If the perceived threat driving this satellite ground station is really China and not terrorism, then the answer to America’s security problems isn't to keep gathering more information, but change its actions so that the world is inclined to support HUMINT sources.
The US announcement on the Australian ground stations may be just about ground stations. But it appears to linked with something larger related to American government setbacks, closed options,
The goal here isn't to expose US classified activities, but to encourage an open discussion of things that don't make sense; and prompt a discussion for what the US government is or isn't doing.
If, as it appears, the US government views its options as being limited, and it must do something in Australia that "should" be able to be done with our "allies in the war on terror," something else needs to get examined:
___ Are we having to do things because our options are limited;
___ Rather than focus on satellites, and put energy into avoiding the real problem, would it be better to pursue policies that would encourage the world to support the US, and not require the US to, in effect, hide in Australia.

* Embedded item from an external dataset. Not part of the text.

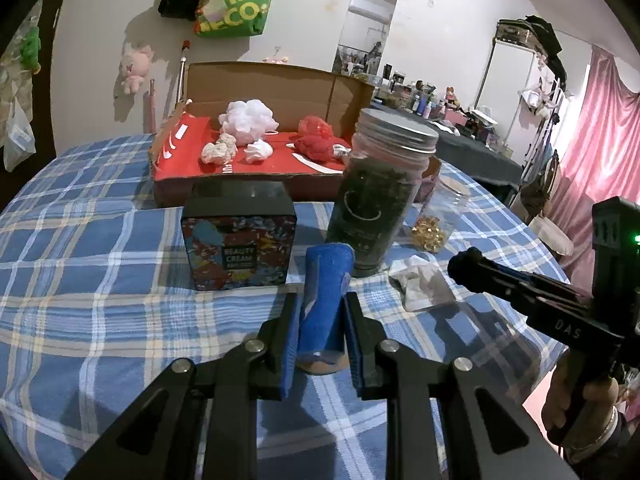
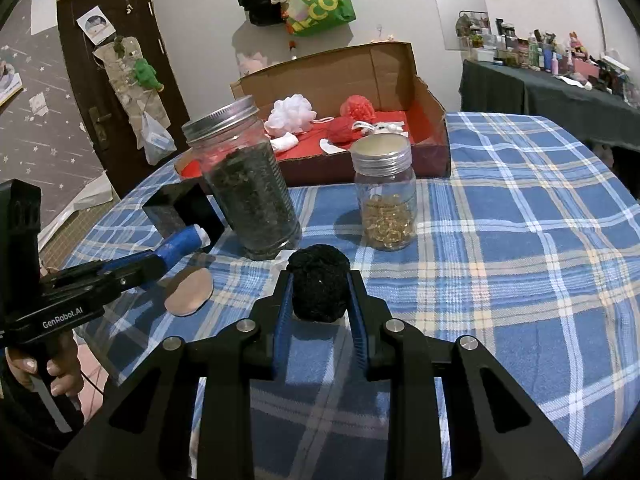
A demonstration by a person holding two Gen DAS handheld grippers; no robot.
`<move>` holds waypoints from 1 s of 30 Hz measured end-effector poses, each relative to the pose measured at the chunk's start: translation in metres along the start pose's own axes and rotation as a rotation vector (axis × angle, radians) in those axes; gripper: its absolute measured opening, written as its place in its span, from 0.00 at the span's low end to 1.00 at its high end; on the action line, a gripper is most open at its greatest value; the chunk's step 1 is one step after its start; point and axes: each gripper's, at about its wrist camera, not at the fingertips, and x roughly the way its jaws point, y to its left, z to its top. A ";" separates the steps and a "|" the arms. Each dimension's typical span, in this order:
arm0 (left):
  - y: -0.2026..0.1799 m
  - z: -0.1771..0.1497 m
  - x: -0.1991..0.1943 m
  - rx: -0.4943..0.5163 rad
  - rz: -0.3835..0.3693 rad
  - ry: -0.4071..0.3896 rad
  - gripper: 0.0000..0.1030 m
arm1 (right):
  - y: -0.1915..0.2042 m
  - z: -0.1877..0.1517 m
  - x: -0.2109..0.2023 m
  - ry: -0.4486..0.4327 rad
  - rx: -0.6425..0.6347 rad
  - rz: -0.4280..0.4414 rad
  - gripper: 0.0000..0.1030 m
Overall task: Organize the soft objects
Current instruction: 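Grasp the blue roll with the left tool while the right grasps the black pom-pom, then lift the blue roll and black pom-pom and carry them over the box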
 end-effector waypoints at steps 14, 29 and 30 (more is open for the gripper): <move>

If the US, despite the losses of Sept 2001, has less support and cannot build ground stations and has less able HUMINT resources, then building a facility in Australia is only a temporary technical solution to a symptom: The lack of world support for the US.
The way forward is not to celebrate ground stations which further take us down the road to technical solutions -- which failed prior to Sept 2001 -- but examine the policy linked with apparently forcing the US to choose technical approaches to what are fundamentally different problems related to issues of State.
___ How was the State Department involved in the inputs to the decision to create this ground station?
___ Why is Taiwan not a suitable alternative to monitoring China?
___ Has the situation with Iran and Russia deteriorated so much since 9-11 that the US cannot work with either to jointly combat the global threats?
___ Are US stealth aircraft based in Dubai and other nations at risk for security reasons which were or were not raised as arguments related to the ground station in Australia?